- [Exercise directions]:
Check every line of the material below for the string "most", and return the ones that have it.

┌────────

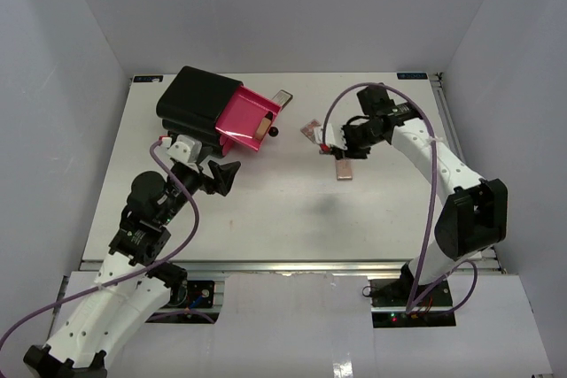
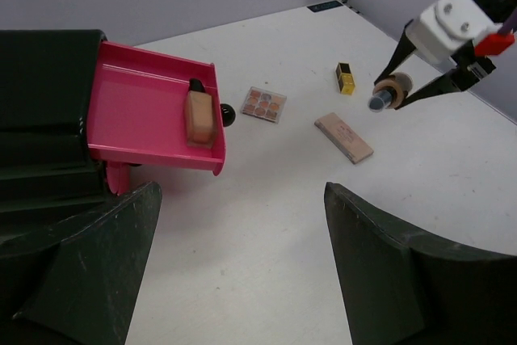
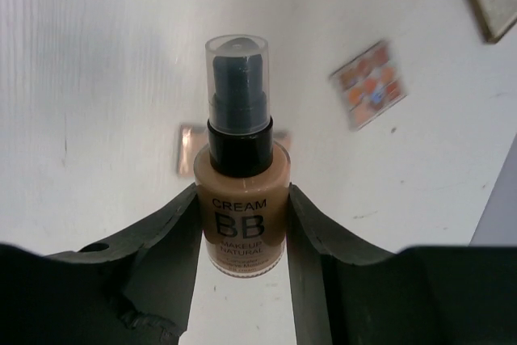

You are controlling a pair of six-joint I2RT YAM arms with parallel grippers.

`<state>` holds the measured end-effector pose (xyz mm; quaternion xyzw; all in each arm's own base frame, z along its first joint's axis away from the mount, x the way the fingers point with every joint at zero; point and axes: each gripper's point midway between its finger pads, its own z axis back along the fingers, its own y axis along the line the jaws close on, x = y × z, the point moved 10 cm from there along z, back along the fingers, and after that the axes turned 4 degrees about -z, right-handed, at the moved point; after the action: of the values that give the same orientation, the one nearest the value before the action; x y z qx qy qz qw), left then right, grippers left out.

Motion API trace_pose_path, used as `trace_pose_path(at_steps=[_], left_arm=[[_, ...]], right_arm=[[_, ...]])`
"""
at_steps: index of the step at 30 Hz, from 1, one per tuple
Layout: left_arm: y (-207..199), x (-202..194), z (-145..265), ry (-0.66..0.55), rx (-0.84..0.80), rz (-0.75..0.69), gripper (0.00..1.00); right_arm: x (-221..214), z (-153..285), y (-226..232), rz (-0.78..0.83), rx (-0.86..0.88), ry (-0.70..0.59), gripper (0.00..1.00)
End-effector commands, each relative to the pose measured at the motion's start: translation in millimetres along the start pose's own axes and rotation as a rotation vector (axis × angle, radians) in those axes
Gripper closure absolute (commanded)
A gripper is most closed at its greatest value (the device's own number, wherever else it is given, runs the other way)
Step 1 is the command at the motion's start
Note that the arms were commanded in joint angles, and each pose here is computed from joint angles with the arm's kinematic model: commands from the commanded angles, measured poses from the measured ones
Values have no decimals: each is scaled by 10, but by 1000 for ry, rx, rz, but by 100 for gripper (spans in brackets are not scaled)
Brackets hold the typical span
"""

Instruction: Organize the makeup

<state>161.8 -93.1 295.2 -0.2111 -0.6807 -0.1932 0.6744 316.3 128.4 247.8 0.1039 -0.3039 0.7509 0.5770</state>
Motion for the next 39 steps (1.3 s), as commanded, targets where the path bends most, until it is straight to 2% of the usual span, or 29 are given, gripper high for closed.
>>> trace_pose_path(at_steps=[1,4,7,9,13,17,21,23,27,32,34,35,39], left_arm=[[37,99,91,-96,44,-22,7],[55,107,138,-118,70,-32,7],[71,110,184,-138,97,-39,7],[89,107,198,-146,117,-45,7],[116,83,184,-140,136,-50,7],[142,56,152,-119,145,-52,7],[158,36,137,-109,144,-53,7],[161,36,136,-110,142,-53,7],[160,32,129,-108,131,-53,7],[147,19,120,-102,109,-54,7],[131,4,111,-98,85,-57,7],[123,-2,107,-97,72,-58,7],[93,-20,80,-88,24,-61,7]], right_arm=[[854,-54,-352,-380,-46,-283,92],[1191,-121,-664,-608,-79,-405,92],[1451,-339,-840,-678,-110,-465,92],[1589,-529,-899,-830,-40,-526,92],[1825,-754,-1097,-1036,14,-681,92],[1902,-1077,-1150,-1218,107,-738,92],[1850,-1300,-1169,-1289,92,-735,90],[1806,-1365,-1182,-1311,63,-726,84],[1777,-1414,-1182,-1305,48,-734,53],[1749,-1406,-1168,-1284,17,-726,33],[1752,-1364,-1157,-1266,5,-727,14],[1754,-1339,-1154,-1255,-1,-728,10],[1746,-1234,-1127,-1215,-14,-730,10]])
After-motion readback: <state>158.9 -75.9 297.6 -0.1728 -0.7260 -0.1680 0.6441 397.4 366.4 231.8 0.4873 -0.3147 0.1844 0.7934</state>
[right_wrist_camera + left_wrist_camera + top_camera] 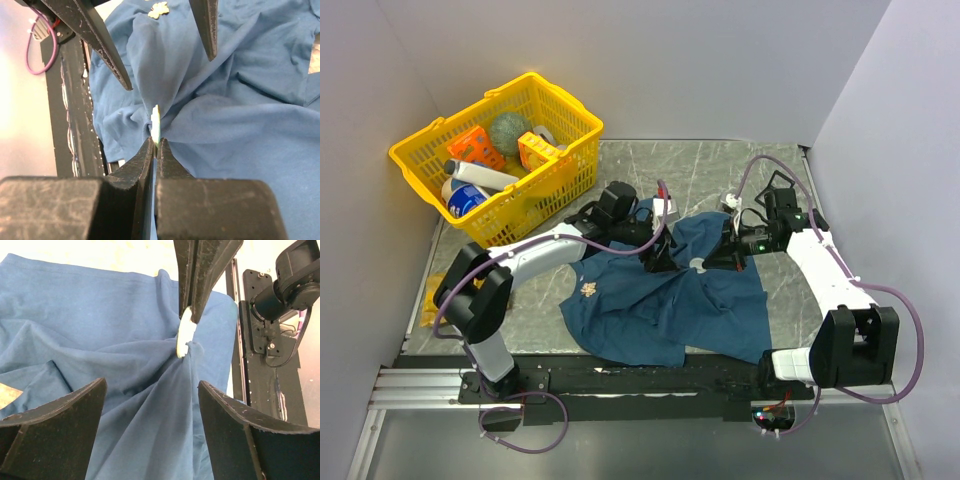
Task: Remove the brooch from the garment
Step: Remove the brooch from the clothes.
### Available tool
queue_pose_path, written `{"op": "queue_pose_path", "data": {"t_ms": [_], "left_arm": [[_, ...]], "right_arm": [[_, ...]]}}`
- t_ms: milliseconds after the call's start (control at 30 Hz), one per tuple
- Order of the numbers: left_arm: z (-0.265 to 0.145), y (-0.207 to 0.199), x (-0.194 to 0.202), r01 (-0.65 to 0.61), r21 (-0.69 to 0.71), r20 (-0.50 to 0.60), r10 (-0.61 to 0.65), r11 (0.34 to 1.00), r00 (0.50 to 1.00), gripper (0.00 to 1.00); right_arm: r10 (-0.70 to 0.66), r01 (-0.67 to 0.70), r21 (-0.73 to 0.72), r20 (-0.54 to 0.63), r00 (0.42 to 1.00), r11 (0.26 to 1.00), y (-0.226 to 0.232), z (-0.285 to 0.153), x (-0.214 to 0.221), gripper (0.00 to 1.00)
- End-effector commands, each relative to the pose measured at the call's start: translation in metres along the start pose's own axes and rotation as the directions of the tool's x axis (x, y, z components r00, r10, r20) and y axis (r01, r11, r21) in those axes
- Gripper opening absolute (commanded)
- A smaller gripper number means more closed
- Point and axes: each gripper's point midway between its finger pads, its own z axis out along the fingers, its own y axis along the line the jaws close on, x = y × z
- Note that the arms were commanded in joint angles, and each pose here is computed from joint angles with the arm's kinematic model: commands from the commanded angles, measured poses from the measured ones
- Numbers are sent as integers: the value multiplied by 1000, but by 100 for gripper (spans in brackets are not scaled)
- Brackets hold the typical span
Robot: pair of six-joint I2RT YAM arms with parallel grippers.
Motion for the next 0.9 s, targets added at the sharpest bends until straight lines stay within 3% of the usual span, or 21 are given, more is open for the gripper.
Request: {"op": "queue_pose_path", "data": {"t_ms": [0,433,867], "left_arm": [[9,-3,-25,-33,15,45,32,999,998,80],[44,5,-30,56,31,21,-57,998,998,81],[50,3,-20,67,10,-1,-67,998,998,63]], "right_arm": [[-4,7,-48,54,999,999,9,-2,-13,0],[-4,6,-40,47,999,999,6,0,-8,0],[-20,22,-31,53,998,999,8,-2,-10,0]]}}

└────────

- [Response box]:
A gripper is most closed at its greatest value (the device's own number, wherever else it is given, runs the other way)
Motion for the next 39 steps (1.3 s), as commanded, targets where the path bends most, until it is straight to 2% of the usual span, or 29 are given, gripper high for closed.

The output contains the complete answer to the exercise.